SALA DE LO CONTENCIOSO ADMINISTRATIVO

SECCIÓN TERCERA

ACUERDO CONCILIATORIO

DEBE ESTAR SUSTENTADO EN PRUEBAS DE LA RESPONSABILIDAD DEL ESTADO

EXTRACTOS: «De conformidad con el artículo 59 de la Ley 23 de 1991, modificado por el artículo 70 de la Ley 446 de 1998, podrán conciliar, total o parcialmente, prejudicial o judicialmente, las personas jurídicas de derecho público, a través de sus representantes legales o por conducto de apoderado, sobre conflictos de carácter particular y contenido económico de que conozca o pueda conocer la jurisdicción de lo contencioso administrativo a través de las acciones previstas en los artículos 85, 86 y 87 del Código Contencioso Administrativo.

La conciliación es un instituto de solución directa de los conflictos, construida a partir de la capacidad dispositiva de las partes y cuya bondad como fórmula real de paz y como instrumento de descongestión de los despachos judiciales está suficientemente demostrada.

Entratándose de materias administrativas contenciosas para las cuales la ley autoriza el uso de este mecanismo, dado el compromiso del patrimonio público que les es inherente, la ley establece exigencias especiales que debe tomar en cuenta el juez a la hora de decidir sobre su aprobación.

Entre dichas exigencias, la Ley 446 de 1998, en el último inciso del artículo 73, prescribe que el acuerdo conciliatorio debe estar fundado en “las pruebas necesarias” que permitan deducir una alta probabilidad de condena contra el Estado —en el evento de que el interesado decidiese ejercitar las acciones pertinentes—, de modo tal que lo acordado no resulte lesivo del patrimonio público o violatorio de la ley.

(...).

A título de reflexión final, vale la pena advertir que la conciliación contencioso administrativa constituye, sin duda, un mecanismo valioso en la solución de los conflictos en los cuales se ve envuelto el Estado, no sólo porque borra las huellas negativas del conflicto sino porque contribuye eficazmente a la descongestión de los despachos judiciales.
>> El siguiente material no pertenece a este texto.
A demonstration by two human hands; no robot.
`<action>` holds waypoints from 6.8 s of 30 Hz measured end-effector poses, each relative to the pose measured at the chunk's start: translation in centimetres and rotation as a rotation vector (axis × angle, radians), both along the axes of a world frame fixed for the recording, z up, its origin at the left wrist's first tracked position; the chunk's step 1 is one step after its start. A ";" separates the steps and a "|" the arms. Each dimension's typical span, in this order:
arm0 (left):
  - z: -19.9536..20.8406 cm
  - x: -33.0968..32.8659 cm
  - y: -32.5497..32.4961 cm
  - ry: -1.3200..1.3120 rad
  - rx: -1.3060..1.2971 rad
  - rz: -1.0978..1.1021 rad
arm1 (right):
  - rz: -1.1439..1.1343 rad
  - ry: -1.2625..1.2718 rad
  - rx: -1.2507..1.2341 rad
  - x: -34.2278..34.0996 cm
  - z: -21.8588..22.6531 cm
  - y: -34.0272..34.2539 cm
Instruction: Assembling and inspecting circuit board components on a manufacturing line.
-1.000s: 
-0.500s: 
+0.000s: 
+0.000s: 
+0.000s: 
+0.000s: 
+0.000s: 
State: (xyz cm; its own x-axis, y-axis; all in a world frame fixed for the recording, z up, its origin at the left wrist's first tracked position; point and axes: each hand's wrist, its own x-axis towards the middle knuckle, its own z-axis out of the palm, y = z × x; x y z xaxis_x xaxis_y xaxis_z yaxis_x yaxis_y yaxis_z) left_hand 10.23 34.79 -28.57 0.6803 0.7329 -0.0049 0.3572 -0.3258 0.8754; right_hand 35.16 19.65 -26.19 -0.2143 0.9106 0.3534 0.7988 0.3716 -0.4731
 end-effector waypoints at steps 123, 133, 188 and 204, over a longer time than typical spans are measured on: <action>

Tal circunstancia, sin embargo, no debe hacer perder de vista el hecho de que, a través suyo, se comprometen recursos del erario público cuya disposición no se puede dejar a la voluntad libérrima de los funcionarios sino que requiere del cumplimiento de reglas y exigencias muy severas y precisas que impiden el uso de la conciliación para fines no previstos y no queridos por la ley».

(Auto de junio 29 de 2000. Expediente 17.909. Consejero Ponente: Dr. Alier Eduardo Hernández Enríquez).